Building a Better Afghanistan

by Asher Kohn on 12/7/2009 · 7 comments

The USMil plan for Afghanistan is to protect the population centers. Lots of things have been said about this, and I’m on the record now for support Joshua’s thoughts on it. I suppose the heart of my version of the argument is that the urban population of Afghanistan is only ~30% of the total population. Even allowing that this is a low estimate due to refugees flocking to cities (or just the heck out of Afghanistan), it’s easy to see that the vast majority of Afghanistan is NOT living in urban populations. So between that and the fact that Afghanistan’s economy is still mostly agricultural/mining based, protecting population centers tactily means not protecting the economic and social base of Afghanistan. It is giving up on the historic understanding of what Afghanistan is.

The major refutation of my argument is that the “old” Afghanistan was obviously broken if it was taken over by Taliban, so now the idea is to recreate a new, better, Afghanistan. There’s some sense to this, and also some opportunity. The GlobalSecurity infograph I linked to previous states [sic where necessary]:

About 77,000 urban houses, of which 63,000 in Kabul alone, have to be rebuilt and an additional 63,000 have to be built for the internally displaced people (IDP). 60% or Kabul urban roads have been destroyed; access to piped water is only about 20% in Kabul (10 to 30% in the other major provincial cities); more than 20 provincial capitals do not have any functioning piped water system and no more than 50% of solid waste is collected.

So there is a distinct opportunity to create a new urban fabric, since the existing one is ripped to shreds. This is a basis for HRTs, NGOs, and all of the other non-military COIN operations to be undergone. Bombing Taliban folks isn’t going to get running water going, pitched gunfights aren’t going to provide jobs. And it’s not that “Roads = Security” or some such tosh, but if the military is operating under the assumption that they can provide a better future than the Taliban can, then a better future has to be built. There has to be an Afghanistan to be provided security, not just FOBs.

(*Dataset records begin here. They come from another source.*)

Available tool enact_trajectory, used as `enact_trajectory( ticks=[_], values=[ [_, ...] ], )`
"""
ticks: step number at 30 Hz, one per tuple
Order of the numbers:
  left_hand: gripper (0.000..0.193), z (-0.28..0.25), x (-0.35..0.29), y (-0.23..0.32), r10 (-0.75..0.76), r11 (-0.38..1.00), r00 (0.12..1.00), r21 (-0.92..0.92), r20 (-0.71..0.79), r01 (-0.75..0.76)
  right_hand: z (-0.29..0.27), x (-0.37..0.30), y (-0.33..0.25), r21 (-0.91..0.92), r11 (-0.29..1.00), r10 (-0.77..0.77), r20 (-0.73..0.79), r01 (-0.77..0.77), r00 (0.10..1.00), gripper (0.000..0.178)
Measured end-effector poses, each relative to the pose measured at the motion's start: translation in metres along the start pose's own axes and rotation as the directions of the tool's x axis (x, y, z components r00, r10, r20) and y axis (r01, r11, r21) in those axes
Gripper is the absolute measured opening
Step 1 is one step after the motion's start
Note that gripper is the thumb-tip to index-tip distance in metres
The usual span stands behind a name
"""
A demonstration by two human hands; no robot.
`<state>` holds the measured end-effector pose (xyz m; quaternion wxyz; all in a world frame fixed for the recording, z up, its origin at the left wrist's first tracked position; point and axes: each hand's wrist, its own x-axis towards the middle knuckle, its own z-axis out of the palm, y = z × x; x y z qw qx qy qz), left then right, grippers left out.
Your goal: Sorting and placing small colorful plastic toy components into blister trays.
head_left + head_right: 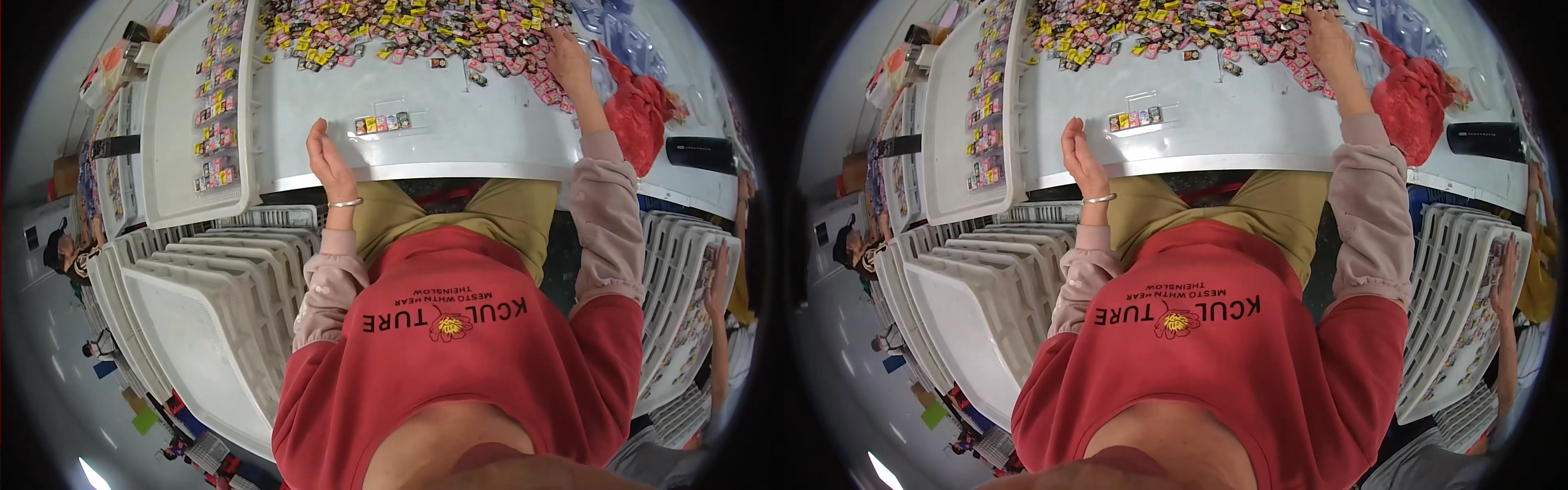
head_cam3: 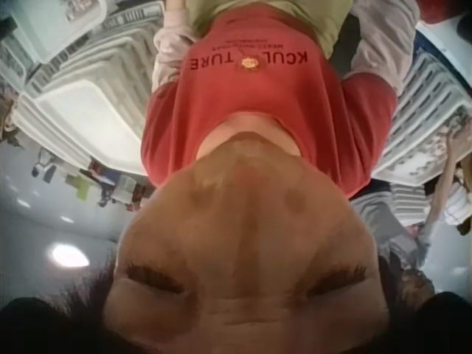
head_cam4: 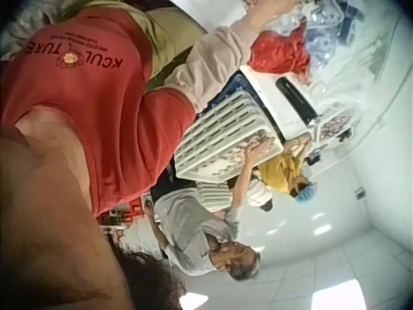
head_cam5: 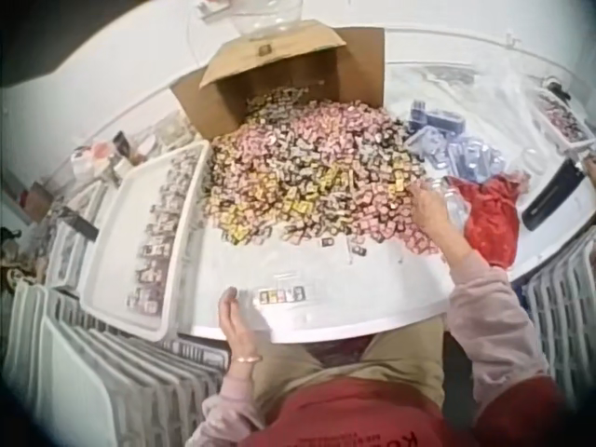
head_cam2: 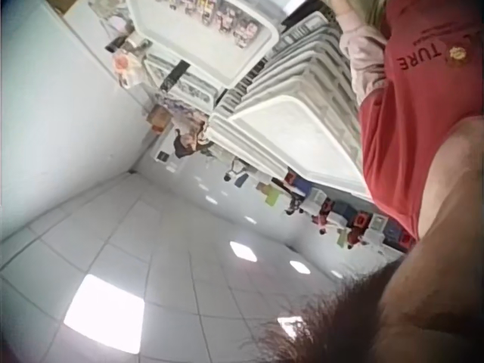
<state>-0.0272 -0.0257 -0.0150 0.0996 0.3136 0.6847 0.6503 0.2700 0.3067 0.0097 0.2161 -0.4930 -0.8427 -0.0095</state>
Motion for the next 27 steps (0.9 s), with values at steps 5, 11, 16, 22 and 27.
enact_trajectory(
  ticks=[5, 11, 16, 22, 27],
  values=[
    [0.027, -0.006, -0.001, 0.007, 0.079, 0.989, 0.993, 0.119, 0.085, -0.088, -0.021, -0.003, 0.011, 0.069, 0.997, 0.031, -0.007, -0.031, 0.999, 0.042],
    [0.026, 0.001, -0.002, 0.025, 0.289, 0.886, 0.930, 0.305, 0.228, -0.350, -0.015, -0.063, -0.037, 0.834, 0.507, -0.008, 0.256, -0.217, 0.967, 0.024],
    [0.026, 0.005, -0.004, 0.021, 0.351, 0.835, 0.895, 0.341, 0.274, -0.431, -0.025, -0.096, -0.140, 0.824, 0.302, -0.197, 0.546, -0.479, 0.815, 0.011],
    [0.030, 0.005, -0.010, 0.026, 0.375, 0.783, 0.860, 0.378, 0.346, -0.494, -0.004, -0.079, -0.163, 0.851, 0.280, -0.320, 0.519, -0.444, 0.793, 0.008],
    [0.041, 0.026, -0.022, 0.035, 0.378, 0.681, 0.697, 0.327, 0.609, -0.656, -0.002, -0.077, -0.199, 0.777, 0.625, -0.366, 0.385, -0.083, 0.847, 0.005]
  ],
)
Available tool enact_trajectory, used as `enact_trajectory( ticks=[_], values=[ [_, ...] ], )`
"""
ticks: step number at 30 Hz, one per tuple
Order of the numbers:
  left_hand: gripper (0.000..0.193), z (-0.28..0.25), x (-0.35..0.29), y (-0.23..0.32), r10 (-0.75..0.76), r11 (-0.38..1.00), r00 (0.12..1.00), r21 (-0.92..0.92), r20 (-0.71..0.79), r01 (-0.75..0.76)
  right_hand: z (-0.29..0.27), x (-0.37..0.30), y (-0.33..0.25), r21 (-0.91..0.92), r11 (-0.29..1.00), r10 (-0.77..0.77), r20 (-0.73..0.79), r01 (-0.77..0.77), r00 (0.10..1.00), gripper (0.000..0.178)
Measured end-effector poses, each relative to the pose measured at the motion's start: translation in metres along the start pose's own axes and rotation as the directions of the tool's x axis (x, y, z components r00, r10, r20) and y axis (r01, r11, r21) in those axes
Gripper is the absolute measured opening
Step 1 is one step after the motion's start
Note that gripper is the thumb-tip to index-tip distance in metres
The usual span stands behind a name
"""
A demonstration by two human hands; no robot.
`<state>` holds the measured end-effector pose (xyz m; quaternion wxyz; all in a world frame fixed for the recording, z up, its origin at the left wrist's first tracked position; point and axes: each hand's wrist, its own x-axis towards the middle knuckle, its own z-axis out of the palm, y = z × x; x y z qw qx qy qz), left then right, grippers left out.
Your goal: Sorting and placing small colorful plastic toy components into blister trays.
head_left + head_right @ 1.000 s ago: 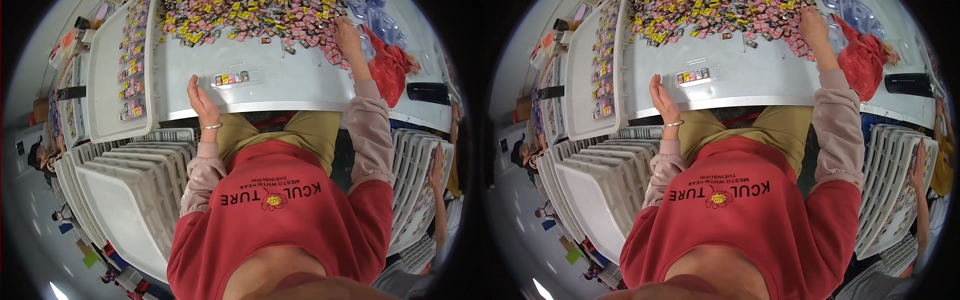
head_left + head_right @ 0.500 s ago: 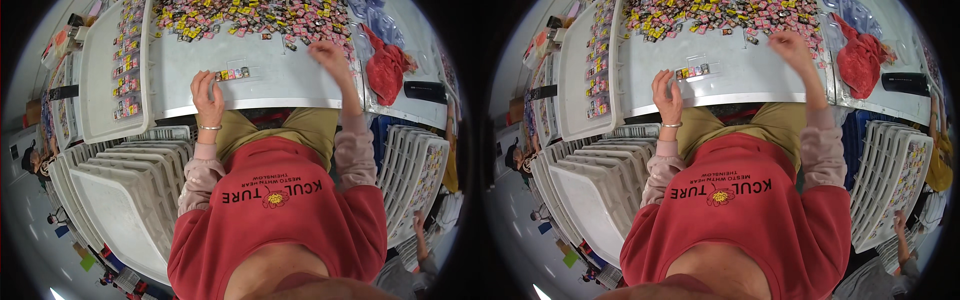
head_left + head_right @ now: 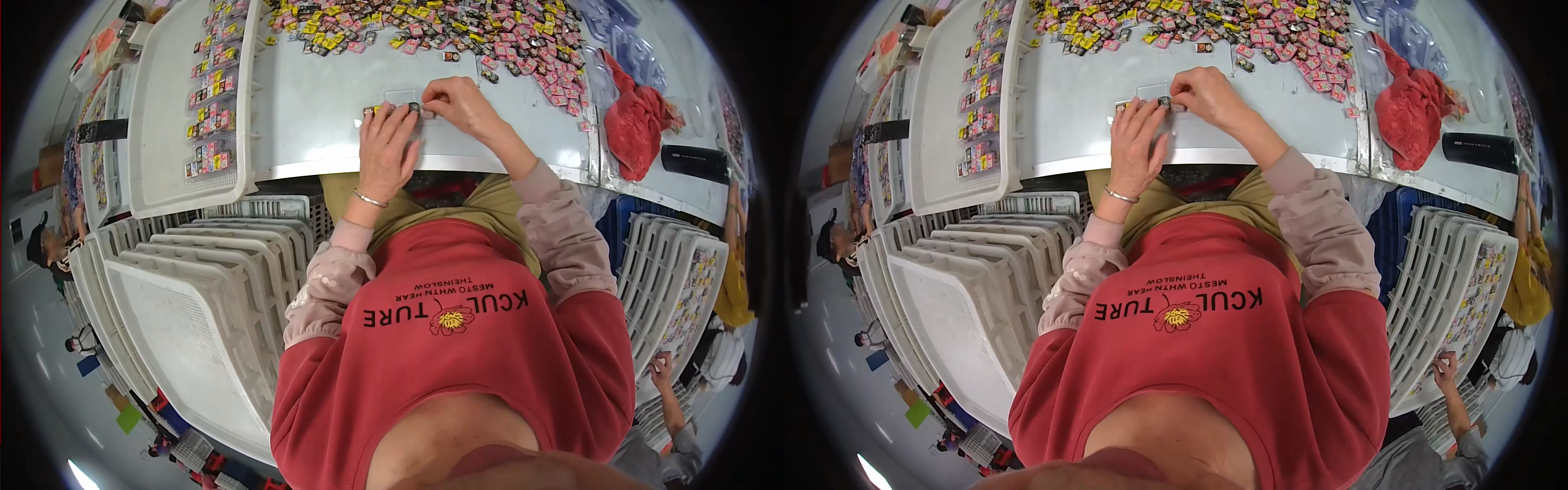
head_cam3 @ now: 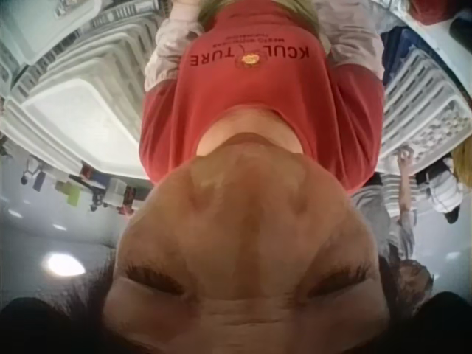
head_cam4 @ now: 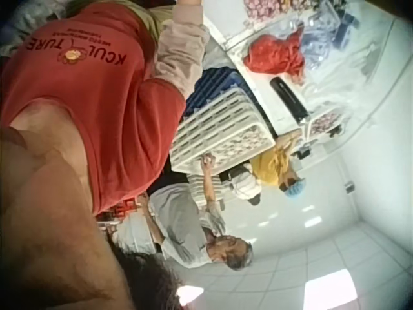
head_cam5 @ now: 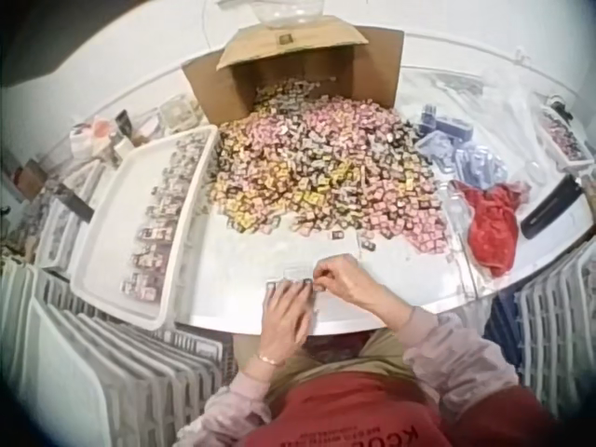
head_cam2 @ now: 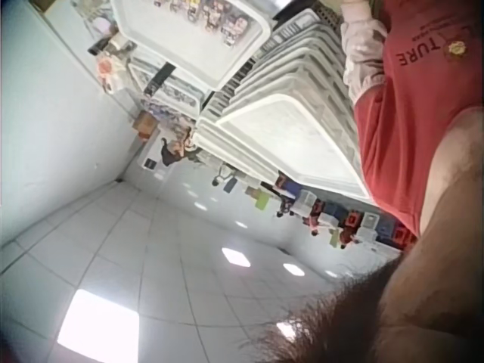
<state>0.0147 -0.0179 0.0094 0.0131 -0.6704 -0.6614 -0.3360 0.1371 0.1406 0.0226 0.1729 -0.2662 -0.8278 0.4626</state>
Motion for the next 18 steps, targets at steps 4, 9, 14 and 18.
enact_trajectory(
  ticks=[4, 9, 14, 18],
  values=[
    [0.044, 0.005, -0.003, -0.003, -0.004, 0.998, 0.995, 0.058, 0.101, -0.002, 0.014, -0.004, 0.008, -0.156, 0.972, -0.197, -0.144, 0.174, 0.970, 0.007],
    [0.045, 0.004, -0.003, -0.002, -0.003, 0.998, 0.995, 0.060, 0.101, -0.003, 0.007, -0.015, 0.016, -0.187, 0.965, -0.216, -0.164, 0.185, 0.962, 0.010],
    [0.049, 0.007, 0.003, 0.004, 0.015, 0.999, 0.996, 0.032, 0.089, -0.018, 0.026, -0.033, 0.011, -0.532, 0.812, -0.398, -0.202, 0.241, 0.895, 0.019],
    [0.056, 0.004, 0.002, 0.007, -0.040, 0.983, 0.988, 0.185, 0.146, 0.012, 0.027, -0.034, 0.012, -0.270, 0.930, -0.328, -0.300, 0.250, 0.896, 0.015]
  ],
)
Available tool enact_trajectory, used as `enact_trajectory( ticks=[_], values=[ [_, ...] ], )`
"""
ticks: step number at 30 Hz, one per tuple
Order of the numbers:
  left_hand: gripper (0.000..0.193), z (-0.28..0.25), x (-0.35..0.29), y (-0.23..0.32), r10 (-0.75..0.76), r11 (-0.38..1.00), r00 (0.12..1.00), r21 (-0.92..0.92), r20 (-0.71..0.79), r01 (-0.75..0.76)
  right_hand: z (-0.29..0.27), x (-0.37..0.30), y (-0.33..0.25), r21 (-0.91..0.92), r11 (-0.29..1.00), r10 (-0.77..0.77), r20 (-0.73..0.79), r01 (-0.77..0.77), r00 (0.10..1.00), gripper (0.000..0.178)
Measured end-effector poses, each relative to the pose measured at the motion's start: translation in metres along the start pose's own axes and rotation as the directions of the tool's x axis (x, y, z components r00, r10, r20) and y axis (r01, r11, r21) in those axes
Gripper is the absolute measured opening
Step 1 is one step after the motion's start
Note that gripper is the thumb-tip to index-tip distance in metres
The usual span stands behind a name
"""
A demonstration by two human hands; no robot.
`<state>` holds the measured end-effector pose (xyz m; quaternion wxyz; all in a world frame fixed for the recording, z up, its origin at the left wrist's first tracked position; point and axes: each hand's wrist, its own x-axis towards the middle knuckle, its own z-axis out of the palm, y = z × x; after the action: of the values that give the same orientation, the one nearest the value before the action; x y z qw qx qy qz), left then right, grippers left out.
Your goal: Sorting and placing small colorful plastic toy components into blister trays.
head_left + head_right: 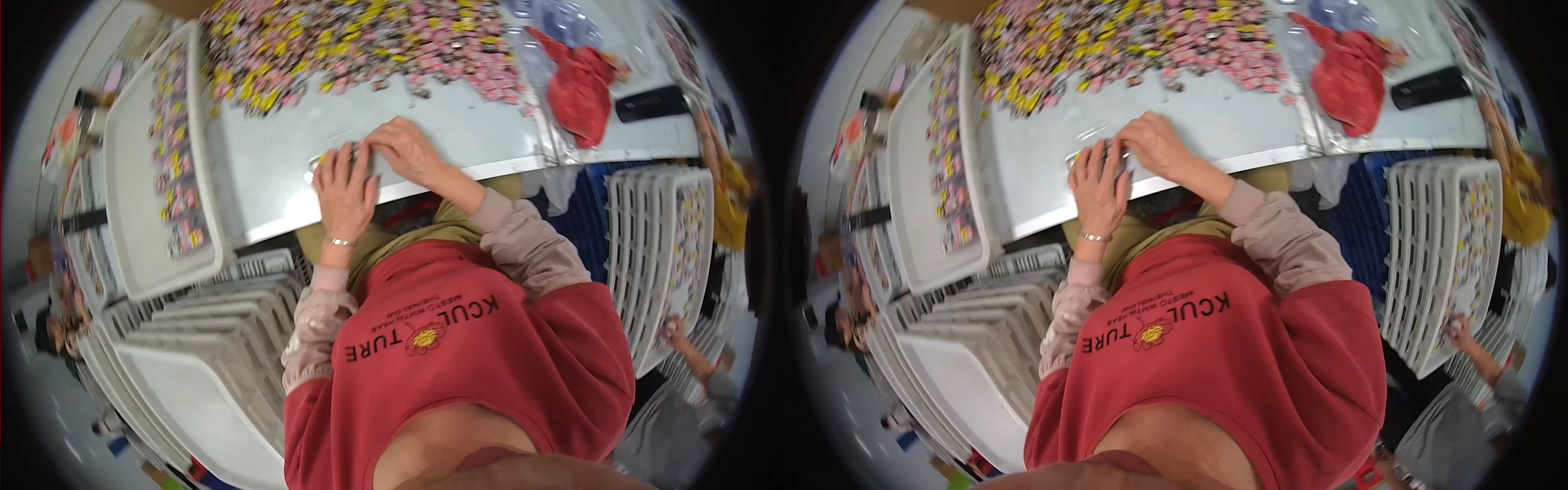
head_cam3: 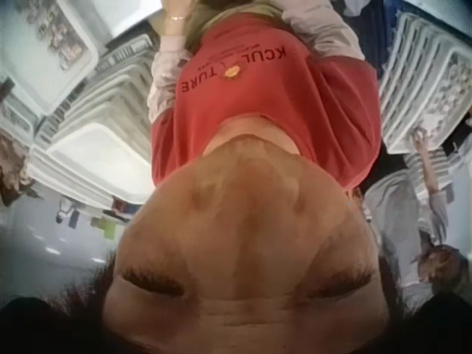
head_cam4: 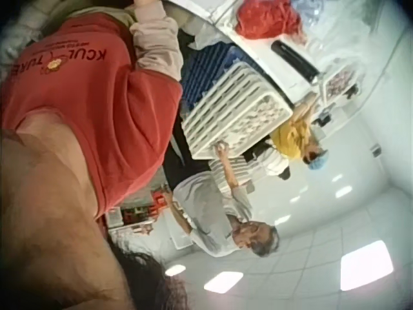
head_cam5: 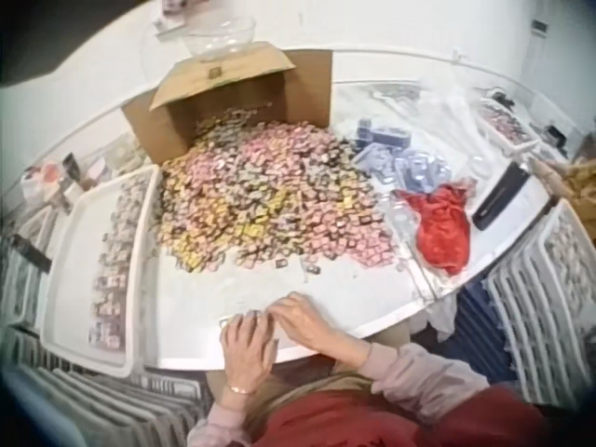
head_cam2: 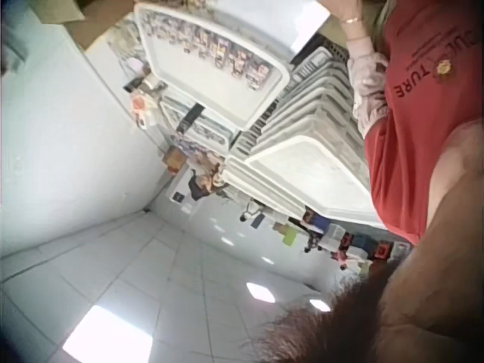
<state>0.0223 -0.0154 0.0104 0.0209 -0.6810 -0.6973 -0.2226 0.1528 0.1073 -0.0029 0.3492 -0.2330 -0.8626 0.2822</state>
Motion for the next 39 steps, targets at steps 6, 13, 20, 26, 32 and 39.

This is all a prelude to the work of Nick Sowers, an architect graduate student who, after a long time of traveling and studying on fellowship, is now writing his thesis on the built environment of militarized Afghanistan.* The conclusion to that post deserves quoting at length:

And yet, a recent NY Times article made me realize how neo-colonial the whole enterprise is. Top of the line hospitals sitting vacant. Energy infrastructure running at a marginal percentage of its capacity. So what role could an architect, or could Architecture, possibly have there? Good will has no place when it’s towed in by a tank.

I’ve been running thesis end-game scenarios like this for a project in Afghanistan, to test my moral satisfaction with the potential outcome. I could design bases that are easily recycled to civilian uses. It might even get fun designing things like a church which becomes a mosque, or a defensive wall which provides some kind of infrastructure for refugee housing. Making a base easier to recycle will also make it easier for the military to plant bases wherever they please, under the guise of providing future infrastructure.

Is the military creating wholly new urban environments for their bases? Or are their bases symbiotic to the populations they’re purportedly protecting? If the idea is to build up a state that the US can leave, what sort of footprint is being left behind? And how contextualized to the Afghan people is this? Do these “churches that become mosques” look like a mosque? Or a church? And most interesting to me is zoning and the urban fabric: is the new Afghanistan going to be something that an Afghan would feel comfortable in, that is, to the scale, using the materials, and involving the streetflow and roomflow that an Afghan can expect? Or will the Afghans be expected to Americanize or go back to the (not-USMil controlled, lest we forget) rural areas?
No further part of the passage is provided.